Unemployment Record Far Ahead of Recovery from Great Recession

The 0.5 percentage point drop in the household survey was also impressive. We didn’t get down to 5.4 percent unemployment following the Great Recession (GR) until March of 2015. The Black unemployment rate fell 1.0 percentage points to 8.2 percent, a level not reached following the GR until May of 2016. The unemployment rate for Hispanics dropped 0.8 percentage points to 6.6 percent.

Not all the news in the household survey was positive. The unemployment rate for Black teens rose from its record low level of 9.3 percent to 13.3 percent, but this is still lower than any pre-pandemic level.

Unemployment for Asian Americans Above Level for Whites, Reversing Pre-Pandemic Pattern

The unemployment rate for Asian Americans fell from 5.8 to 5.3 percent, but it is still 0.5 percentage points above the rate for whites. It had generally been slightly lower before the pandemic. It’s not clear whether this is the result of discrimination or small businesses owned by Asian Americans continuing to feel the impact of the pandemic.

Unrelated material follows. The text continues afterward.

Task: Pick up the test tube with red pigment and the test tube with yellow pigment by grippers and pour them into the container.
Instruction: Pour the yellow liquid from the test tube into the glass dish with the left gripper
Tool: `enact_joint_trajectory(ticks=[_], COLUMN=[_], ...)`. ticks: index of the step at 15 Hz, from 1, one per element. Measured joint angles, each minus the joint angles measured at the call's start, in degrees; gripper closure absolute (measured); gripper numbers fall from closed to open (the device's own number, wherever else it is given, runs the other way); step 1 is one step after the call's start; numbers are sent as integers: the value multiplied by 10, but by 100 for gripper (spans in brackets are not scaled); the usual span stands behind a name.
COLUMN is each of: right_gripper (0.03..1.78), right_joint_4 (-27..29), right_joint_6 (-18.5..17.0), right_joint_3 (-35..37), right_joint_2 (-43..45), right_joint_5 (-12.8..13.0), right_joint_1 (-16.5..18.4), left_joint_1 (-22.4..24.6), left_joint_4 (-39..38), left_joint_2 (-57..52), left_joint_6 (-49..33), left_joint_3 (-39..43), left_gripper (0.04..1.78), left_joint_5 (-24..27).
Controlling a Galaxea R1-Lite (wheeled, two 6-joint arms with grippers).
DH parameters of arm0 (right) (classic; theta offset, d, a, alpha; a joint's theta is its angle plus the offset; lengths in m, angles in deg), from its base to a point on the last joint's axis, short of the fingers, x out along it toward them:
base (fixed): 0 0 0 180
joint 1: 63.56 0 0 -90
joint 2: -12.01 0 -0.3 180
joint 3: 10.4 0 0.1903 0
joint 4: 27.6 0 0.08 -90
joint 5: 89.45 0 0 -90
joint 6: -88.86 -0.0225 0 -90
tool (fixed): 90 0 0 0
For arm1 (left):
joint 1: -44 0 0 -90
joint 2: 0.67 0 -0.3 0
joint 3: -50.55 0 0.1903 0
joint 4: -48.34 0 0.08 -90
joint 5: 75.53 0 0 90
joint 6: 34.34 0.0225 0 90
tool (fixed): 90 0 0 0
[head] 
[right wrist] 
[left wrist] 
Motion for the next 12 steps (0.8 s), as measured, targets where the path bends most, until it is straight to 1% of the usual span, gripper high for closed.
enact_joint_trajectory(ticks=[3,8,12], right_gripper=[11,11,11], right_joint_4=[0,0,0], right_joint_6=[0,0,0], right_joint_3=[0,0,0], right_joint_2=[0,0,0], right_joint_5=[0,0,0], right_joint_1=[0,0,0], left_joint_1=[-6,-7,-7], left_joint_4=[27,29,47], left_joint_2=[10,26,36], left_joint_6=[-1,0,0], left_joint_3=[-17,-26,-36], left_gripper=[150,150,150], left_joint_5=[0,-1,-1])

Share of Unemployment Due to Quits Rises, but Still Low

The share of unemployment due to voluntary quits rose 0.9 percentage points to 10.8 percent. However, this is still low; it should be around 14-15 percent in a strong labor market. The share of the unemployed who reported being on temporary layoffs fell to 14.3 percent, which is a normal level. It had been over 70 percent during the shutdowns last spring.

Share of Long-Term Unemployed Still High

The share of long-term unemployed (more than 26 weeks) fell 2.8 percentage points in July, but it is still very high at 39.3 percent. It was only above this level in the recovery following the Great Recession.

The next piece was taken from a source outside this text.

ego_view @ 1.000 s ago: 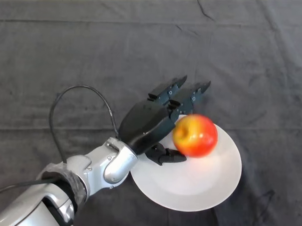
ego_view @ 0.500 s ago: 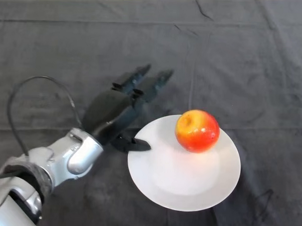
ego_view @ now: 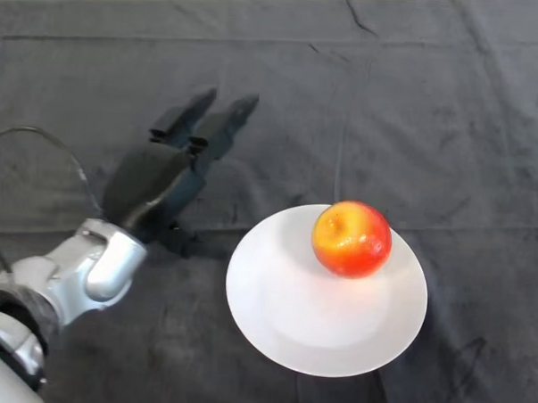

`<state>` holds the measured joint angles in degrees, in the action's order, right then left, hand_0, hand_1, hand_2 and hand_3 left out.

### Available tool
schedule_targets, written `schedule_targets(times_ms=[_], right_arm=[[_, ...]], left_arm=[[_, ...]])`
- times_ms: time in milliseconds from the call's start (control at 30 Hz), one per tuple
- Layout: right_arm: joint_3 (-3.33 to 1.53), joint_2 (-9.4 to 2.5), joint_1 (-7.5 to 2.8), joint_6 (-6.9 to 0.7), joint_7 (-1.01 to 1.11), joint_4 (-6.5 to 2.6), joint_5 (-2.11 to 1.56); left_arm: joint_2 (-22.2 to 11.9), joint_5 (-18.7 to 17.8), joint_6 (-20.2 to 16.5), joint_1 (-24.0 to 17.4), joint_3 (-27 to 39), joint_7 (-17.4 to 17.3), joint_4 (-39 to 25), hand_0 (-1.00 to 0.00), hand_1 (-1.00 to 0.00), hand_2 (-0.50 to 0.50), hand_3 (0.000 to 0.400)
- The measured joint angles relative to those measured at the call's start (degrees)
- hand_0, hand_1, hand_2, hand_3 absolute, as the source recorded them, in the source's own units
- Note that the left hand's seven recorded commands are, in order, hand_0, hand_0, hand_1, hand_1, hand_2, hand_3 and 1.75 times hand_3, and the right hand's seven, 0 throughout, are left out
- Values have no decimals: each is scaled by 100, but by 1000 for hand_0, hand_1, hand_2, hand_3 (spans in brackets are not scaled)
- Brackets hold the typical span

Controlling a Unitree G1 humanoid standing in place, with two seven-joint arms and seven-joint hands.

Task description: Move the apple to the plate

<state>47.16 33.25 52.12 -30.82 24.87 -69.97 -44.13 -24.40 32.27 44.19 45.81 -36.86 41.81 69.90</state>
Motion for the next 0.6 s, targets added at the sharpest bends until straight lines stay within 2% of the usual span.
schedule_targets(times_ms=[333,600], right_arm=[[0,0,0,0,0,0,0],[1,3,0,0,0,0,0]], left_arm=[[-232,-100,10,-76,387,4,11,0,0,0,0],[-591,-498,16,-480,729,-5,95,0,0,0,0]])
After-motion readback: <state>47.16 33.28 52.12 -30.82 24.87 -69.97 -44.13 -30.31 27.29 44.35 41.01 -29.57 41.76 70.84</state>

Unincorporated Self-Employed Rises in July

The number of people who reported being unincorporated self-employed rose by 425,000 in July, which puts it almost 800,000 above the 2019 average. This could mean many people are starting small businesses as a result of changes in their situation in the pandemic.

Women Accounted for Most of the New Jobs in July

Women accounted for 649,000 of the new payroll jobs in the month. Their share of payroll employment is now 49.9 percent. It had been just over 50.0 percent before the pandemic.

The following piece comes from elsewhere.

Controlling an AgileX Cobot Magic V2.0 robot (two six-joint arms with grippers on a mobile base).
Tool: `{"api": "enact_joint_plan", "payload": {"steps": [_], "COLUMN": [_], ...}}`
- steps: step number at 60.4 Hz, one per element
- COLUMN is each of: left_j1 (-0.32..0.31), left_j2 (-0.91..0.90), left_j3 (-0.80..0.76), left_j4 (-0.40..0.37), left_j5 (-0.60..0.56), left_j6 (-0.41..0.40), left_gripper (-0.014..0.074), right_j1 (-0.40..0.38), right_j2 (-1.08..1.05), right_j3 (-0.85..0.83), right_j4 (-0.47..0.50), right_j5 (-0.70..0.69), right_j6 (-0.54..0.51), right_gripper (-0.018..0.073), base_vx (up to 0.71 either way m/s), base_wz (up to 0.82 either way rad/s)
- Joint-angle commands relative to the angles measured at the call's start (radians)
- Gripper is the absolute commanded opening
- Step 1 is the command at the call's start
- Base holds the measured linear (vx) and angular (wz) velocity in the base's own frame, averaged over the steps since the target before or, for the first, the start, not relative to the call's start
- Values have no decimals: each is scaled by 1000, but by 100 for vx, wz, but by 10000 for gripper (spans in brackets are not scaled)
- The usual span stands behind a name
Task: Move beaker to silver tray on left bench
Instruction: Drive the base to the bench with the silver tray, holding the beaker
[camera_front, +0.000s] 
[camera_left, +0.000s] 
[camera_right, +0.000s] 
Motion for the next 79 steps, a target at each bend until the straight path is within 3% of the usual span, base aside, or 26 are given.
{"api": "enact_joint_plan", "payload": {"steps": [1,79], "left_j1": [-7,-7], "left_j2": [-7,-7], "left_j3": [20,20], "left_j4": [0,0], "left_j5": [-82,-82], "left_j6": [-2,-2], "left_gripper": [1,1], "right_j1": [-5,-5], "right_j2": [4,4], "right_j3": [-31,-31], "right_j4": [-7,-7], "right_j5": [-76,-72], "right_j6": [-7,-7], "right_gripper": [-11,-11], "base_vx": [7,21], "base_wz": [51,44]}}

Hardest Hit Sectors Were Big Job Gainers

Local government education added 220,700 jobs, restaurants added 253,200 jobs, hotels added 73,700 jobs, and arts and entertainment added 53,000 jobs. However, employment in all four sectors remains well below its pre-recession level. In percentage terms, the hardest hit sector is motion pictures. It added 17,800 jobs in July, but jobs in the sector are still 30.2 percent below its pre-recession level. Manufacturing and construction both had good gains in the month, adding 27,000 and 11,000 jobs, respectively. 

Nursing Homes Continue to Shed Jobs

Nursing homes shed another 1,500 jobs in July, which puts employment 215,600 (13.6 percent) below the pre-pandemic level. This is likely due to the difficulty in finding workers and also reduced demand as the result of many nursing home deaths in the pandemic.

Mixed Evidence on the Labor Shortage Story

The Employment Cost Index (ECI) for the second quarter showed that many of the claims about soaring labor costs were not true. The ECI rose just 0.7 percent in the quarter and is up just 2.9 percent over the last year. However, wages do appear to be rising rapidly at the bottom.

Pay for production and nonsupervisory workers in leisure and hospitality is up 13.0 percent from its year-ago level. It has been rising at an annual rate of 24.3 percent for the last three months (May, June, and July) compared with the prior three months (February, March, April).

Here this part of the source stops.